Seismic data sample generation

Based on pytorch

Introduction

This code is used to generate sample data from .segy seismic data for deep learning based on pytorch.
It can be used for denoising or interpolation for seismic data.
This code is modified from KaiZhang.

Prerequisites

Python3 with dependencies: scipy, numpy, h5py, glob, pytorch and segyio

Datasets

you own .segy or .sgy seismic data or you can download some .segy or .sgy data online by the code we provide
the model we provided is trained with Model94_shots and 7m_shots_0201_0329 dataset (mode: DNCNN) ##Generating training data

from get_patch import*  
from gain import * 
# original data generates patch
train_data = datagenerator(data_dir,patch_size = (128,128),stride = (32,32), train_data_num = float('inf'), download=False,datasets=[],aug_times=0,scales = [1],verbose=True,jump=1,agc=True)

train_data = train_data.astype(np.float64)
xs = torch.from_numpy(train_data.transpose((0, 3, 1, 2)))

# add noise
DDataset = DenoisingDataset(xs,25)

'''
#random downsampling，rate : the sampling rate
DDataset = DownsamplingDataset(xs,rate = 0.7,regular = False)
#sampling regularly, rate ： sampling interval
DDataset = DownsamplingDataset(xs,rate = 2,regular = True)
'''

Parameters in datagenerator :

data_dir      : the path of the .segy file exit or you want to download in
patch_size    : the size the of patch
stride        : when get patches, the step size to slide on the data
train_data_num: int or float('inf'),default=float('inf'),mean all the data will be used to Generate patches,
                if you just need 3000 patches, you can set train_data_num=3000;

download(bool): whether you will download the dataset from the internet,and we provide 7 inline datasets,the order is
			    1. http://s3.amazonaws.com/open.source.geoscience/open_data/bpmodel94/Model94_shots.segy.gz
                2. http://s3.amazonaws.com/open.source.geoscience/open_data/bpstatics94/7m_shots_0201_0329.segy.gz
				3. https://s3.amazonaws.com/open.source.geoscience/open_data/bp2.5d1997/1997_2.5D_shots.segy.gz
				4. http://s3.amazonaws.com/open.source.geoscience/open_data/bpvelanal2004/shots0001_0200.segy.gz
				5. http://s3.amazonaws.com/open.source.geoscience/open_data/bptti2007/Anisotropic_FD_Model_Shots_part1.sgy.gz
				6. https://s3.amazonaws.com/open.source.geoscience/open_data/hessvti/timodel_shot_data_II_shot001-320.segy.gz
				7. http://s3.amazonaws.com/open.source.geoscience/open_data/Mobil_Avo_Viking_Graben_Line_12/seismic.segy

datasets(int) : the number of the datasets will be download in the datasets we provide if download = True,
				 e.g:dataset=2,it mean that you will download the 1. http://s3.amazonaws.com/open.source.geoscience/open_data/bpmodel94/Model94_shots.segy.gz 
				 and 2. https://s3.amazonaws.com/open.source.geoscience/open_data/bp2.5d1997/1997_2.5D_shots.segy.gz two datasets.

aug_times(int) : the time of the aug you will perform,used to increase the diversity of the samples,in each time,
                 Choose one operation at a time,eg:flip up and down、rotate 90 degree and flip up and down
scales(list)   : The ratio of the data being scaled. default = [1], no scale by default.
verbose(bool)  : Whether to output the generate situation of the patches

jump(int)      : default=1, mean that read shot one by one; when jump>=2, mean that don`t read the shot one by one
                 instead of with a certain interval,such as: jump=3,you will use the 1、4、7... shot data

agc(bool)      : if use the agc(Normalize each trace by amplitude) of the data

Note : the parameters "jump" is only available when the dimensions of each shot data are the same.
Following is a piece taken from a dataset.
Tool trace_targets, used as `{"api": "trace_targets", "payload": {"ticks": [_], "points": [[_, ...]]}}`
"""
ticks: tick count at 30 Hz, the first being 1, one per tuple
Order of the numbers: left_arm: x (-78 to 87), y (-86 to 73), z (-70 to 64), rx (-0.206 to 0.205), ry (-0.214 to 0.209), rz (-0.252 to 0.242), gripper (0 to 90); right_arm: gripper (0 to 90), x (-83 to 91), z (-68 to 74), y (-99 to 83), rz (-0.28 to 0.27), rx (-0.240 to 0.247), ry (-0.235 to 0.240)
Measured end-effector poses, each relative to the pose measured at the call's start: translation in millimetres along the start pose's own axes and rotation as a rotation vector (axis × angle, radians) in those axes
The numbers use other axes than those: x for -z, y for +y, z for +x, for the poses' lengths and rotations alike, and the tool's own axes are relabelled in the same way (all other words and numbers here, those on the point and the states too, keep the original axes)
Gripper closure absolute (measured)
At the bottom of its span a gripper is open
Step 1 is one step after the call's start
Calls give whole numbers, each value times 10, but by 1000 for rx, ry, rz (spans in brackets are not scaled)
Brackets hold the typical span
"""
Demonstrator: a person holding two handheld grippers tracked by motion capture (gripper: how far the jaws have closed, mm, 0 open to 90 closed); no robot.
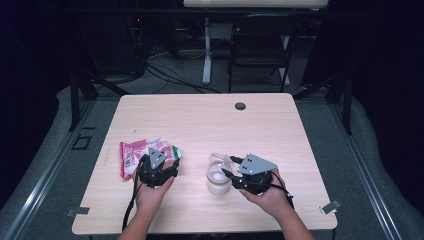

And we provide a small .segy data in ‘data/test’ to test the "datagenerator" function or you can just run python get_patch.py to test and look at some of the data sets that are being visualized. Just like:

Training

python main_train_denoise.py --data_dir data/train
python main_train_inter.py --data_dir data/train

(Note: we suppose you have put the "segy" files in the "data/train" folder. If not, please use --download True --datasets 2 (2 means you want to use 2 datasets in the default library). Sometimes the network is not stable and the datasets cannot be downloaded. We provide a baiduyun link for some datasets here, link：https://pan.baidu.com/s/1VuRC40rugaoD2-hRzC1cbQ code：x0nq)

Test

python main_test_denoise.py --data_dir data/test --sigma 50